WHAT TO WORK ON = Please reproduce the lines of the records below from the one holding "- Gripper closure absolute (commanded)" through the one holding "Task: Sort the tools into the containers", inclusive, skipping all pictures.
[[ LISTED RECORDS open ]]
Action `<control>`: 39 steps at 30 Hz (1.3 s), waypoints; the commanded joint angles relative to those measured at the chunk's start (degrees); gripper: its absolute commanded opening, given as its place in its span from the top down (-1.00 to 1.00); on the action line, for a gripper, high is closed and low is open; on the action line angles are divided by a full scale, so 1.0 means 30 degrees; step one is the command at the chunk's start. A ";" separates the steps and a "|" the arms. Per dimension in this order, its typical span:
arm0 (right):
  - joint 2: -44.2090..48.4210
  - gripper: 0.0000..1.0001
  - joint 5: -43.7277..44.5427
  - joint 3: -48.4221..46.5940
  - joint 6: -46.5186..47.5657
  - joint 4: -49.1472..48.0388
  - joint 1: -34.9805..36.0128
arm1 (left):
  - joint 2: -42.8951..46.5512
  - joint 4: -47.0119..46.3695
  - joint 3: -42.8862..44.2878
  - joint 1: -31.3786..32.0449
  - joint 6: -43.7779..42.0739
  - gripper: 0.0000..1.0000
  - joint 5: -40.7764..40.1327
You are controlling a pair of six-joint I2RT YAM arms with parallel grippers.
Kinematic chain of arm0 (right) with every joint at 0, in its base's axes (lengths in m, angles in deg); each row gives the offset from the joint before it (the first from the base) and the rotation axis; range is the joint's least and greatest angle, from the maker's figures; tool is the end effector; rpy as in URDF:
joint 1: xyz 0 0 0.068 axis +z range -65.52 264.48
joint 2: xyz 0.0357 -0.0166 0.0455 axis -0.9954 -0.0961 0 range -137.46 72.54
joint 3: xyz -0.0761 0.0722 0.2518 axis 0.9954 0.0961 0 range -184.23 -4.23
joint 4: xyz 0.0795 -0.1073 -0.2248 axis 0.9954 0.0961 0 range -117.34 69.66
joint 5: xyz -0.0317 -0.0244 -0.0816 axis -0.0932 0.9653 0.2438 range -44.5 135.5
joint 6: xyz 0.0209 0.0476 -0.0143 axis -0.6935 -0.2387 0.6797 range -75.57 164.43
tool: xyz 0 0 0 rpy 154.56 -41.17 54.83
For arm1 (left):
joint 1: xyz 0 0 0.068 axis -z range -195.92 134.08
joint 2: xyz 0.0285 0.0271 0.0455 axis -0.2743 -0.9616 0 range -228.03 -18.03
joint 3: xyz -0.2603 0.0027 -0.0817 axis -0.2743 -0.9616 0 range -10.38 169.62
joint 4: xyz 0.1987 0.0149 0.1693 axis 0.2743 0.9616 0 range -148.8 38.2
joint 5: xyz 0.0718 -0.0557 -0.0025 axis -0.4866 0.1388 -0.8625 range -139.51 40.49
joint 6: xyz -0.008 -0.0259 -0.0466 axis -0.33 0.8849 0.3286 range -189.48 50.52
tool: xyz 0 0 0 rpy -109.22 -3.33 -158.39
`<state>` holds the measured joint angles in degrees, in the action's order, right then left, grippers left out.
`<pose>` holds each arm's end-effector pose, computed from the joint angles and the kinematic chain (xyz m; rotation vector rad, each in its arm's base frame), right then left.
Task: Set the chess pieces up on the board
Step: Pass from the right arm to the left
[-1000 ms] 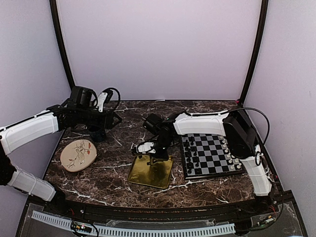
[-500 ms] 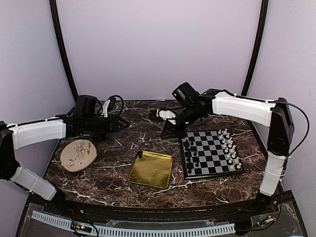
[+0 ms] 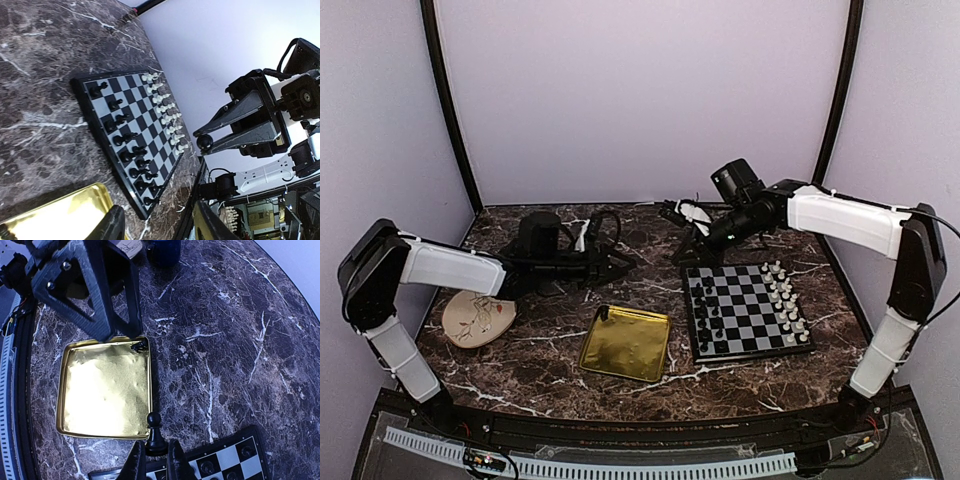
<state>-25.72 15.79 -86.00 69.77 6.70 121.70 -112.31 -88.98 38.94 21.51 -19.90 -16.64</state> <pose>0.2891 0.2418 0.2817 -1.4506 1.9450 0.7271 0.2708 -0.2316 0.2196 0.2458 2.0853 -1.5237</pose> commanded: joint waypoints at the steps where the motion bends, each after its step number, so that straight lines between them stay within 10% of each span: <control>1: 0.0756 0.78 -0.0621 0.0234 -0.0479 -0.0820 -0.0103 | -0.0979 -0.3448 0.1210 0.0756 0.1982 0.02 0.0966; 39: 0.0717 0.75 -0.1533 0.0584 -0.0296 -0.0459 -0.0151 | -0.4131 -0.3188 0.4610 0.2045 0.2129 0.61 0.1998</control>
<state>-25.24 12.25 -84.87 69.16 5.69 121.54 -124.68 -96.50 51.42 27.13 -13.51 -11.75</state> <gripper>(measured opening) 0.129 0.201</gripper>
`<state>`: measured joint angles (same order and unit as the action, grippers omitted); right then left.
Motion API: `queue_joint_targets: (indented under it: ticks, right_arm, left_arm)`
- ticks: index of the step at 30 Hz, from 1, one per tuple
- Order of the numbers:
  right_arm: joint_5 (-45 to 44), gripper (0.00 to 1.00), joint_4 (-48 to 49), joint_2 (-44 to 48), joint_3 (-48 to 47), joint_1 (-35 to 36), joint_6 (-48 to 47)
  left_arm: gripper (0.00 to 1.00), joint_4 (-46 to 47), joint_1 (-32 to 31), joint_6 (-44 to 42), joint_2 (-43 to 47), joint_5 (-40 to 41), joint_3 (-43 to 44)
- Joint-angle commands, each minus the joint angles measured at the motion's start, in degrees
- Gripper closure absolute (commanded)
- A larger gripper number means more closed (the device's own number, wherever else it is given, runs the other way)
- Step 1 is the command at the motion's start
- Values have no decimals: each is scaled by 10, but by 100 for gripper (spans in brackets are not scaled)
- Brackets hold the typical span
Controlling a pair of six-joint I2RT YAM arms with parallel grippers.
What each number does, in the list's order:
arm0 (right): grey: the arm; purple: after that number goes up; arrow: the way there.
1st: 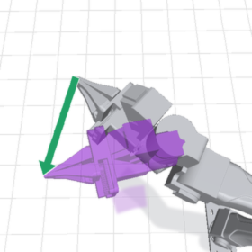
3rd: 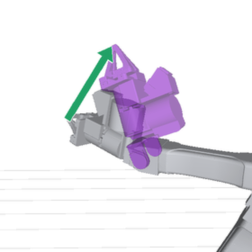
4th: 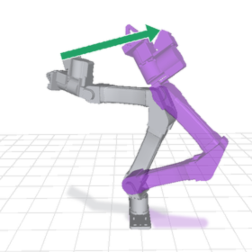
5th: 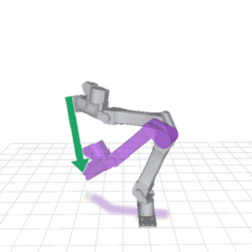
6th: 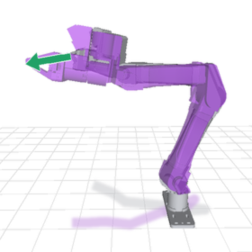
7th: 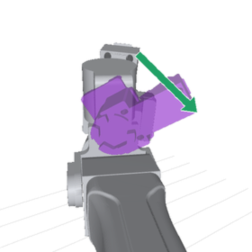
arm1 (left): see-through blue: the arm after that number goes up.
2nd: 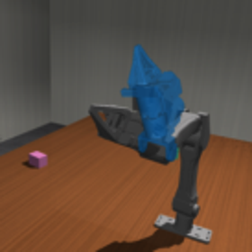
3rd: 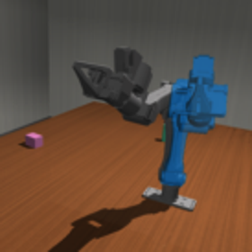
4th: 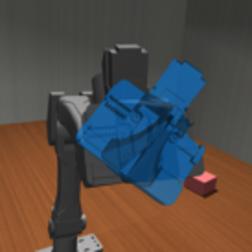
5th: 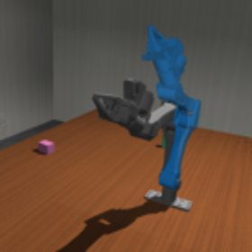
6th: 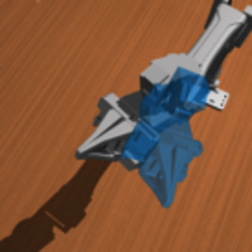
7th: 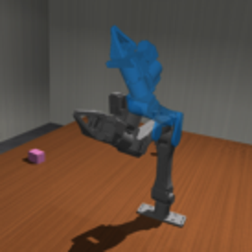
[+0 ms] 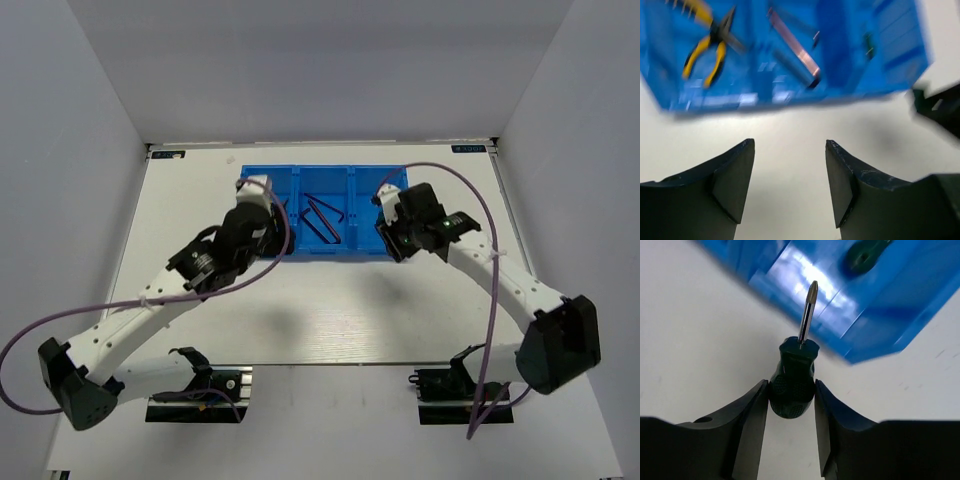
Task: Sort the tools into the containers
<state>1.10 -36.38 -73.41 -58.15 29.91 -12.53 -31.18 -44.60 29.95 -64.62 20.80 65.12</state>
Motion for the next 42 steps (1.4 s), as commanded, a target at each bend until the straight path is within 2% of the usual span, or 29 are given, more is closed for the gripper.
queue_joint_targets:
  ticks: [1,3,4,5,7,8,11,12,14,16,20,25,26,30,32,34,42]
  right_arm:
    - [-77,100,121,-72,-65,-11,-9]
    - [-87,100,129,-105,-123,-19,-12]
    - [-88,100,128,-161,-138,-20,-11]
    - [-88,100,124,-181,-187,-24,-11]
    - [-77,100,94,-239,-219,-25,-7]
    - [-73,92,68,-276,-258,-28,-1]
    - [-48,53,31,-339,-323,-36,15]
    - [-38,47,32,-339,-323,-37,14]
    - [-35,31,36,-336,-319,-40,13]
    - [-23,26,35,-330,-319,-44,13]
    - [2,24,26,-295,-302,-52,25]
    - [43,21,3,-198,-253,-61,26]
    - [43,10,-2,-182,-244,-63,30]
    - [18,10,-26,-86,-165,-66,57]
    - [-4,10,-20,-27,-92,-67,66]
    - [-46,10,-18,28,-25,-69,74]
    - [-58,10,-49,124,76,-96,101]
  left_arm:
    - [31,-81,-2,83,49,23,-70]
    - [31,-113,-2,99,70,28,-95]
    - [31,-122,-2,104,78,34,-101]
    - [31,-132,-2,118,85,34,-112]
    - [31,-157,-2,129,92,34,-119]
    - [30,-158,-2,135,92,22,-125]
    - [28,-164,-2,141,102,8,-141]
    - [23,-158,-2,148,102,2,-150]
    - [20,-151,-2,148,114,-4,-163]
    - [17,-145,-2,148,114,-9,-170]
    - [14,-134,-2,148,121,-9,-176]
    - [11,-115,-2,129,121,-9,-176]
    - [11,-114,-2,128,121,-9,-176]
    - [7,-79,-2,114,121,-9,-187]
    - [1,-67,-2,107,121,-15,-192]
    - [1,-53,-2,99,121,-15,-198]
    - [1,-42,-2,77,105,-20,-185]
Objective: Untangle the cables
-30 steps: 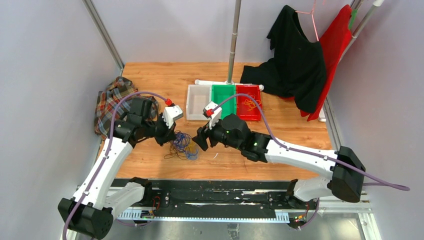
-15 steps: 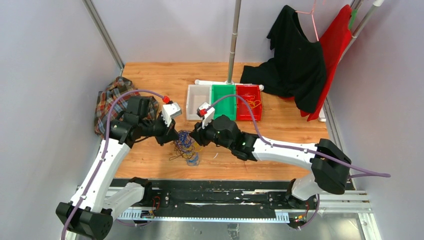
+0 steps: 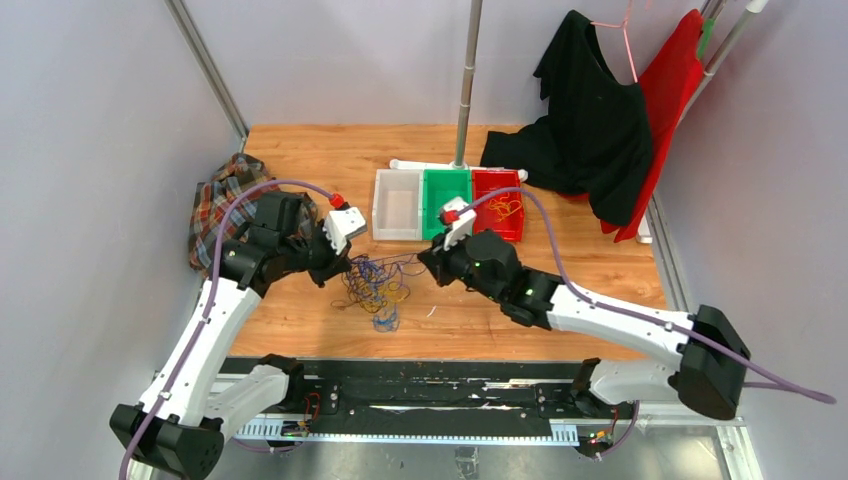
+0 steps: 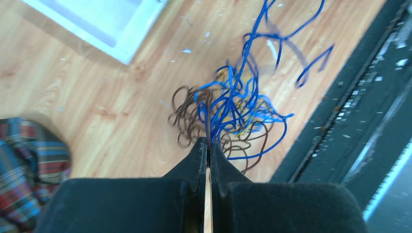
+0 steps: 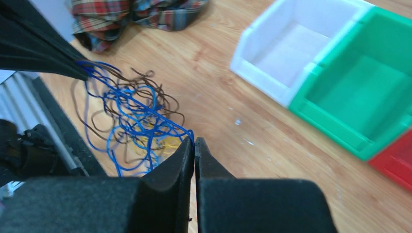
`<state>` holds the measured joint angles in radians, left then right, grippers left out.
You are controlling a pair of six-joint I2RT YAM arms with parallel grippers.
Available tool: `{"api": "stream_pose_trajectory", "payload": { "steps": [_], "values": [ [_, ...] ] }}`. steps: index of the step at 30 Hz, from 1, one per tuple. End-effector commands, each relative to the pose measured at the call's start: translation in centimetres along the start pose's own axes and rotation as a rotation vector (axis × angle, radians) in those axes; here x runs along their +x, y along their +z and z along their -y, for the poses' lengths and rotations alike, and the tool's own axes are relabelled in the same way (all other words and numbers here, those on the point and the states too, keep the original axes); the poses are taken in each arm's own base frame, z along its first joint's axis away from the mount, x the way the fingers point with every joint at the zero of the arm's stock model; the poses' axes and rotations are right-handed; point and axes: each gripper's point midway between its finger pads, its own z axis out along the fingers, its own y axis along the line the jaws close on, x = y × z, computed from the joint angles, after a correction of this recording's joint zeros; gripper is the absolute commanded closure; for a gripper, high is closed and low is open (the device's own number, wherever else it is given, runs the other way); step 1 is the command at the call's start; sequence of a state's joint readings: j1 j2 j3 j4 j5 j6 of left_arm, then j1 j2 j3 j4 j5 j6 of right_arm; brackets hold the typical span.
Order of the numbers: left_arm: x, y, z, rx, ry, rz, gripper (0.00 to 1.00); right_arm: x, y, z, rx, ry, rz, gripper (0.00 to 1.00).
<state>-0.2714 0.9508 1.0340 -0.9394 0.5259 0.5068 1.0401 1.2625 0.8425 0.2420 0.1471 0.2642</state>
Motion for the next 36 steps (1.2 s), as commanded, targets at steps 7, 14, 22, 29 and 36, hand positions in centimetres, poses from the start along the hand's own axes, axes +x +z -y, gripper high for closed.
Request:
{"api": "stream_pose_trajectory", "payload": {
  "steps": [7,14,22,29,36],
  "values": [
    [6.0,-2.0,-5.8,-0.324,0.175,-0.270,0.99,0.9,-8.7,14.7,0.487,0.117,0.013,0.99],
    [8.3,-1.8,-8.1,-0.429,0.226,-0.361,0.99,-0.4,-12.9,18.1,0.635,0.142,0.042,0.99],
    [13.9,-2.1,-11.1,-0.604,0.407,-0.562,0.99,-5.1,-20.1,23.9,0.898,0.274,0.159,0.99],
    [14.9,-1.6,-10.8,-0.591,0.402,-0.571,0.99,-9.7,-23.8,25.3,0.986,0.288,0.248,0.99],
    [18.8,-0.8,-11.0,-0.589,0.480,-0.689,0.99,-14.7,-29.5,27.9,1.104,0.362,0.381,0.99]
  ]
}}
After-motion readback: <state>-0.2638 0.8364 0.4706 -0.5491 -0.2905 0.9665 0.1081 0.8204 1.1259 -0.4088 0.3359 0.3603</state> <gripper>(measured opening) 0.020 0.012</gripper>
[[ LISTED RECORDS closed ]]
EXERCISE RESPONSE =
- Gripper closure absolute (commanded)
- A larger gripper number means more closed (the device's own number, wherever else it is given, runs the other way)
- Step 1 is the command at the motion's start
- Values have no decimals: each is scaled by 10, but by 100 for gripper (spans in brackets are not scaled)
- Brackets hold the typical span
Controlling a pair of six-joint I2RT YAM arms with parallel grippers.
What each number does, in the list's order:
arm0 (right): grey: the arm; purple: after that number goes up; arrow: the way there.
1st: 
3rd: 
4th: 
5th: 
6th: 
7th: 
arm1 (left): see-through blue: the arm after that number goes up.
2nd: 
3rd: 
4th: 
5th: 
6th: 
7th: 
[+0 ms] 
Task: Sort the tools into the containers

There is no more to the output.